Accepting Pope Benedict’s Generous Offer

Father Edwin Barnes: Why I Became Catholic

I had always believed that is what I was — a Catholic, albeit an Anglican one. We said the creeds and expressed our belief in the “one, holy, catholic and apostolic Church.” We were taught that is just what the Church of England was; part of that Catholic Church, separated from a great part of Christendom at the Reformation, but with good reason. We had avoided the excesses and errors of other churches; we were a pure church, one which had “washed its face.”

This was just about tenable all the time the Church of England held to Catholic faith and practice. Of course, there were always others in the same Church who disagreed with us, but we had truth on our side. After all, did not every priest at his induction assent to the belief that the Church of England is part of the “one, holy, catholic and apostolic Church”? And had not an archbishop of Canterbury (Geoffrey Fisher) declared that “the Church of England has no doctrine of its own, only that of the universal Church?” And whatever others might personally believe, we knew that their orders were, like ours, received in due succession from the apostles (no matter how Rome might say otherwise).

From the 19th century on, though, we had thought of ourselves as part of a larger family, the “Anglican Communion,” largely the fruit of British colonial success. There were millions outside England who were as much Anglicans as we were. Then, especially in North America, some of these fellow Anglicans began to break ranks, particularly over ordination. The first ordinations of women were illegal; but the American church soon legitimized them, and our church followed suit.

The Church of England claimed to be synodically governed but episcopally led. In the early 1980s, it was a synod that first declared there were “no fundamental objections to the ordination of women.” This has often been misquoted as saying there were no theological objections; but, in fact, theology was not discussed. It was all about “justice” and whether women were capable of “doing the job” of a priest. So began the process, first of ordaining women to the diaconate and then, in 1994, to ordaining them as priests.

This step was hedged about. Those opposed to women’s ordination were said to have an opinion equally permissible as the opposite. There would be no discrimination against priests who would not, or could not, accept women’s ordination. Men might still be ordained holding such views. To ensure this would continue, bishops were appointed who were themselves opposed to women’s ordination, and they would care for those parishes and individuals who remained opposed. Some were already in office (mostly as suffragan bishops); eventually another three were consecrated for this task — the provincial episcopal visitors or “flying bishops.”

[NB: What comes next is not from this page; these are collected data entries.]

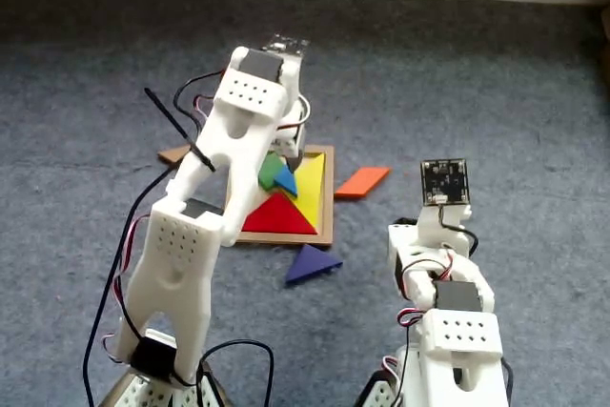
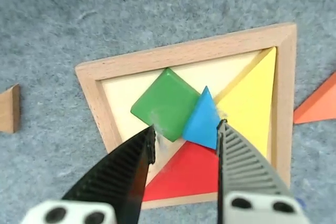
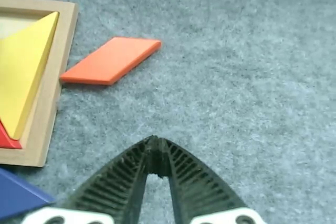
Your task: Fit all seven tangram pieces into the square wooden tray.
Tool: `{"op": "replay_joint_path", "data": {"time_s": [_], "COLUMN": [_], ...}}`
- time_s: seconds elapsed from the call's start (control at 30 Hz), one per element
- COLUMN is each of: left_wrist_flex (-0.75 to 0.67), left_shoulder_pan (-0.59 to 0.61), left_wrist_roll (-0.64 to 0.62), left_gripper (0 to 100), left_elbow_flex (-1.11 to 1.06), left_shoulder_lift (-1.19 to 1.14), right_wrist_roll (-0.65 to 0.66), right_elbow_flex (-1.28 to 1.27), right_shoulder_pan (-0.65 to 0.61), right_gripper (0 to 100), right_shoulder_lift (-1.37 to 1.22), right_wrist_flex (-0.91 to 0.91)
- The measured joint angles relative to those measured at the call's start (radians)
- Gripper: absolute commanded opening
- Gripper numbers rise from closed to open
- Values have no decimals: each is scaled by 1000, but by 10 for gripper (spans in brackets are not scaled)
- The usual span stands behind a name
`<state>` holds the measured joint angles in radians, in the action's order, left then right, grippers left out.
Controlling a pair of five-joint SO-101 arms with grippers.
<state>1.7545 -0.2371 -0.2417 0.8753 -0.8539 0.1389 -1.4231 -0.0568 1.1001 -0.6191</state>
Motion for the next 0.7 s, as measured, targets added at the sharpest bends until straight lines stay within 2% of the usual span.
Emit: {"op": "replay_joint_path", "data": {"time_s": [0.23, 0.7], "left_wrist_flex": [-43, -32], "left_shoulder_pan": [26, 120], "left_wrist_roll": [-3, -2], "left_gripper": [199, 177], "left_elbow_flex": [12, 0], "left_shoulder_lift": [-72, -25], "right_wrist_roll": [0, 0], "right_elbow_flex": [0, 0], "right_shoulder_pan": [0, 0], "right_gripper": [6, 6], "right_shoulder_lift": [0, 0], "right_wrist_flex": [0, 0]}}
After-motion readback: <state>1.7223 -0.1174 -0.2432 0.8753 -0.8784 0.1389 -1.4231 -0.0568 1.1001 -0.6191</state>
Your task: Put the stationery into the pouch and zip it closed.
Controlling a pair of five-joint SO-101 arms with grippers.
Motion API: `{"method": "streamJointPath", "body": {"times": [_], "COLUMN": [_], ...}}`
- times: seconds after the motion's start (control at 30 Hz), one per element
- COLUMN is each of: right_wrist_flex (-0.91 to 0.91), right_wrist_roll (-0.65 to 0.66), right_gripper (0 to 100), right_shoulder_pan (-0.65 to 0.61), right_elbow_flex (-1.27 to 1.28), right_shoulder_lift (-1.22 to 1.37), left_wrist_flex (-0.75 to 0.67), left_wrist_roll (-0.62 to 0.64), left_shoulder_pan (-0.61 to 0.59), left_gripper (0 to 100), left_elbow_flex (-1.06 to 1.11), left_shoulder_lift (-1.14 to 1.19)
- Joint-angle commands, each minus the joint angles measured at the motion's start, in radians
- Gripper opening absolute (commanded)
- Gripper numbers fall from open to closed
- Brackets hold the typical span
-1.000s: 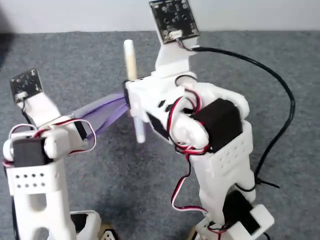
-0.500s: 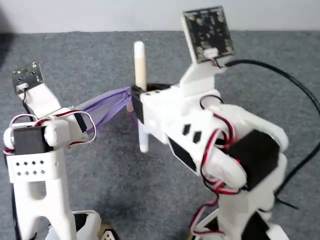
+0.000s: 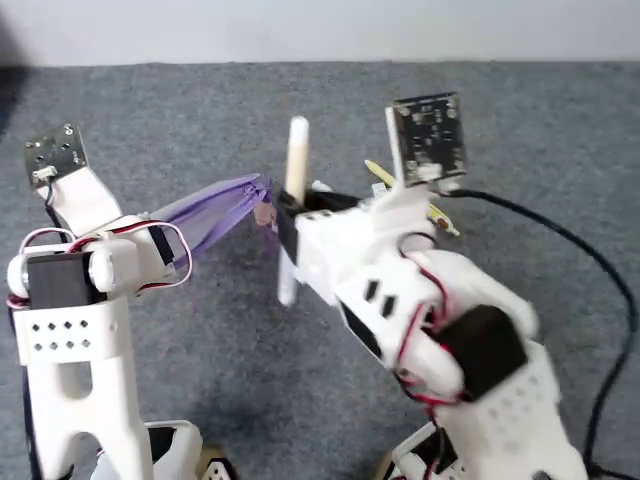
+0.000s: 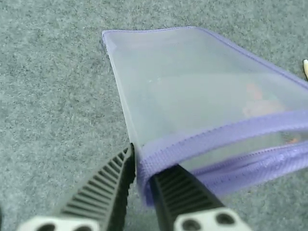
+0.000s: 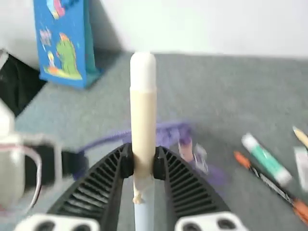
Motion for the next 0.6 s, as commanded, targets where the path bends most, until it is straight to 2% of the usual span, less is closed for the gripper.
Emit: {"method": "streamJointPath", "body": {"times": [0.0,0.13,0.27,0.4,0.57], "right_wrist_flex": [-0.308,-0.584,-0.769,-0.872,-0.886], "right_wrist_roll": [0.063,0.195,0.21,0.212,0.212], "right_gripper": [0.8,0.8,0.8,0.8,0.8], "right_shoulder_pan": [-0.004,-0.07,-0.105,-0.105,-0.105], "right_elbow_flex": [0.121,0.229,0.264,0.264,0.29], "right_shoulder_lift": [-0.027,-0.024,0.025,0.097,0.174], "left_wrist_flex": [0.003,0.003,0.0,0.003,0.003], "left_wrist_roll": [0.009,0.009,0.009,0.009,0.009], "left_shoulder_pan": [0.0,0.002,0.002,0.002,0.0], "left_gripper": [1,1,1,1,1], "left_elbow_flex": [-0.031,-0.031,-0.031,-0.031,-0.031], "left_shoulder_lift": [0.011,0.011,0.011,0.011,0.011]}}
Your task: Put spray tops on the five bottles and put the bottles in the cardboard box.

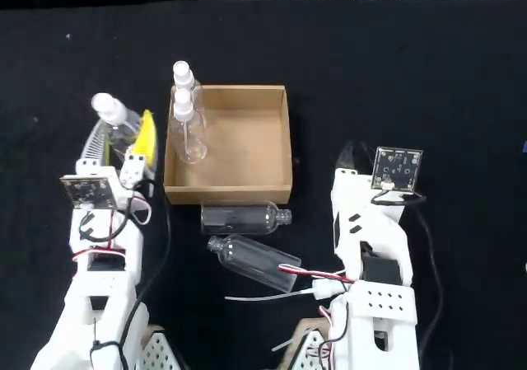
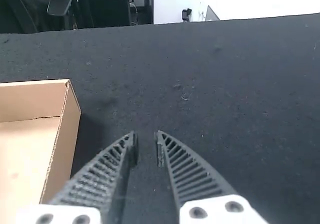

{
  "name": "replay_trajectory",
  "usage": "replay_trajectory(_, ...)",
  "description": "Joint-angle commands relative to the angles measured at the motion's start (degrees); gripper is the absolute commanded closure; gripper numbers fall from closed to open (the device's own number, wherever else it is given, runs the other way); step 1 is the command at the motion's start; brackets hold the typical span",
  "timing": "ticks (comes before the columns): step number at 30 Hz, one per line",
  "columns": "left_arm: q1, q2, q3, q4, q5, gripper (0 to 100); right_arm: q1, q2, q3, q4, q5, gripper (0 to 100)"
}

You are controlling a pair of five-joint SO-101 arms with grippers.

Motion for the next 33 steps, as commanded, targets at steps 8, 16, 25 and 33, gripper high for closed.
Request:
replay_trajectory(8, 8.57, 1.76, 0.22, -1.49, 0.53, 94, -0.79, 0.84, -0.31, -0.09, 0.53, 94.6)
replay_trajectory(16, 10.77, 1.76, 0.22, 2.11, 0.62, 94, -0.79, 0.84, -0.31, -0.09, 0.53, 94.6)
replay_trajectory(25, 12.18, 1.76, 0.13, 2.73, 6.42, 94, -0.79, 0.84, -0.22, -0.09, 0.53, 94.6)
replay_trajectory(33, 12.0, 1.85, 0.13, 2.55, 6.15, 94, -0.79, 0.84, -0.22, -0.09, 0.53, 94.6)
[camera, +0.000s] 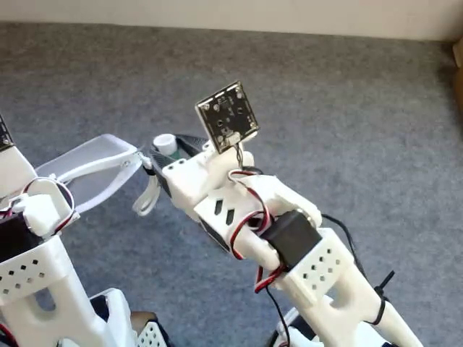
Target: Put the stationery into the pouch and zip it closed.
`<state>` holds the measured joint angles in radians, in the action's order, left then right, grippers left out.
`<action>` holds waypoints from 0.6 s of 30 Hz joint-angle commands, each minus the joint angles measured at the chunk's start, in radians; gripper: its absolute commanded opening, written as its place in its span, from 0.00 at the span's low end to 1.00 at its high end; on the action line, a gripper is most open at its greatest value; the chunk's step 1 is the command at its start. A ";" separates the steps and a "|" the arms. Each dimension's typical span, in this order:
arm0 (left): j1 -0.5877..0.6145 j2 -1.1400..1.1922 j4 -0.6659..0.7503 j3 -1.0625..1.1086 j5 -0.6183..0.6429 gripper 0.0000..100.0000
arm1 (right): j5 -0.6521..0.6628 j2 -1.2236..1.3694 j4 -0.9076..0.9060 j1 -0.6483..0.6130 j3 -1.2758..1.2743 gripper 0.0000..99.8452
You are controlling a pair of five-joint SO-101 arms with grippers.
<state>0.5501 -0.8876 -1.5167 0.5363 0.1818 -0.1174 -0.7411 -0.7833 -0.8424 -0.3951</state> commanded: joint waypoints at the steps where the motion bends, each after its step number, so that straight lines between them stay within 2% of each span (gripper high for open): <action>1: -0.028 -0.005 -0.011 -0.004 -0.011 0.01 | -0.009 -0.025 0.024 -0.010 0.091 0.01; 6: -0.027 -0.005 -0.008 -0.007 -0.008 0.01 | -0.008 -0.025 0.182 -0.010 0.067 0.01; 18: -0.027 -0.005 -0.003 -0.007 -0.008 0.01 | -0.009 -0.038 0.647 -0.016 -0.305 0.01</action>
<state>0.5501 -0.8876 -1.5167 0.5363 0.1818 -0.1174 -0.7411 -0.2601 -0.8500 -0.6467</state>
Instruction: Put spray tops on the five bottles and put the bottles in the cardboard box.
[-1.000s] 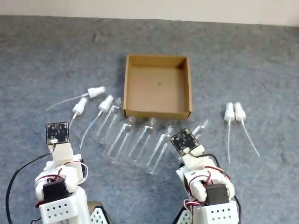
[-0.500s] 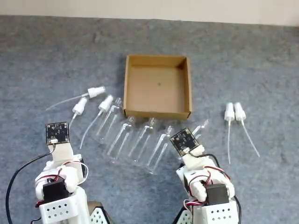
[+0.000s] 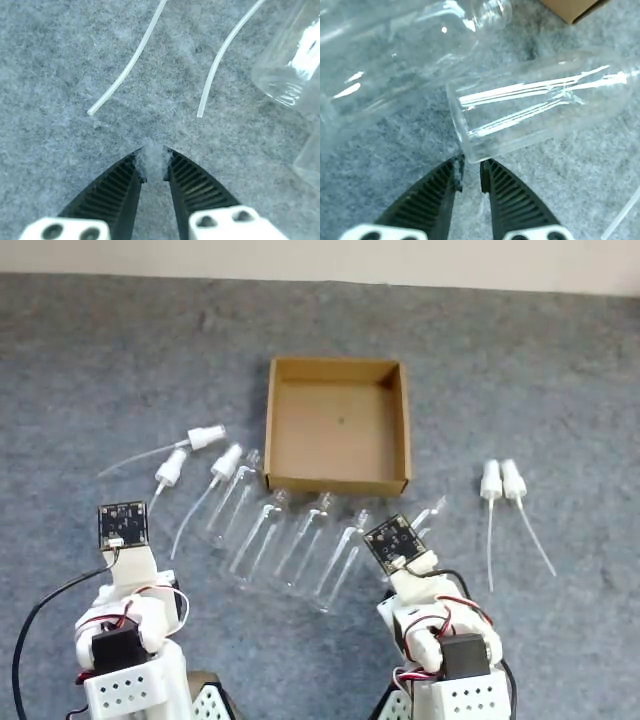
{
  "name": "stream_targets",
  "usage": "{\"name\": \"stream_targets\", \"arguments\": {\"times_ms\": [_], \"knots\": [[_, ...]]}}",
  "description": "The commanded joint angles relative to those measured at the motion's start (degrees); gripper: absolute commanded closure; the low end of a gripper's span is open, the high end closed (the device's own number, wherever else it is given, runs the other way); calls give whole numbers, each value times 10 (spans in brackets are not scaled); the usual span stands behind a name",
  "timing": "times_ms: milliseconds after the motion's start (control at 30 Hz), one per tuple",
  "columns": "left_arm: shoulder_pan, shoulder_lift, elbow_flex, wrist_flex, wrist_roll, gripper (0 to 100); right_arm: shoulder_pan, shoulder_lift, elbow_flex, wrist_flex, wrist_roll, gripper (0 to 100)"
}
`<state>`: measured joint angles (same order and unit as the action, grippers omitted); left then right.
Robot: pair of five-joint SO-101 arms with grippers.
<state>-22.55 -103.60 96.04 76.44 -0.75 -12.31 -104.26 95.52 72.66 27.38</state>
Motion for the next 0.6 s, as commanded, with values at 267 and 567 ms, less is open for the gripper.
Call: {"name": "stream_targets", "arguments": {"times_ms": [267, 567], "knots": [[-26, -7, 11, -35, -37, 986, 13, -8, 96, -18, 4, 967], [-36, -4, 11, -57, -299, 986, 46, -9, 53, -56, 4, 967]]}}
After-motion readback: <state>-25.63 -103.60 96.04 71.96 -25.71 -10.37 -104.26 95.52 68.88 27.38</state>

There was a very strange theology that accompanied this, one of “impaired communion.” It was a ramshackle solution, but so long as women’s ordination was seen as experimental, and the Church of England was in a period of “reception,” then it was possible to survive as a Catholic Anglican. Both Archbishop George Carey and his successor Archbishop Rowan Williams have said that the experiment was reversible. Few of us believed such a reverse would ever happen. And once women were ordained as bishops, it would become practically impossible.

Throughout this time, I was considering my position as an Anglican. Either our church was Catholic or it was not. If it could treat holy orders as a matter of mere opinion, then all pretense of Catholicity was undermined. Yet how could I abandon those faithful laity and priests who still clung to the hope that the Church of England might yet be as it claimed, “the Catholic Church of this land”? The problem for those bishops still in office (I had retired in 2001) was even more acute.

Then came Anglicanorum Coetibus, the Holy Father’s response to Anglicans who sought his help. It seemed, and it still seems, a most generous offer. We might be ordained to the Catholic priesthood while remaining married. We would have our own ordinary, who would be someone who understood us completely. And we were challenged to bring with us the best of our traditions, our Anglican patrimony.

For me, the whole question has been one of authority. By what authority could the Church of England change holy orders? How could it authorize the ordination of men and women remarried after divorce, when our Ordinal had said a bishop or priest must see that his family was a model of Christian living?

If it could determine these matters without reference to Scripture, tradition or the wider Church, where would it stop?

So, already in parts of the “communion” there are bishops living with their same-sex partners, and in other parts “lay presidency” at the Eucharist is becoming the norm.

I still weep for the Church of England and what it might have been. But still I pray that the ordinariate may grow and give hope to faithful Anglicans that the door remains open for them to join us, in communion with the one Church to which we have aspired so long.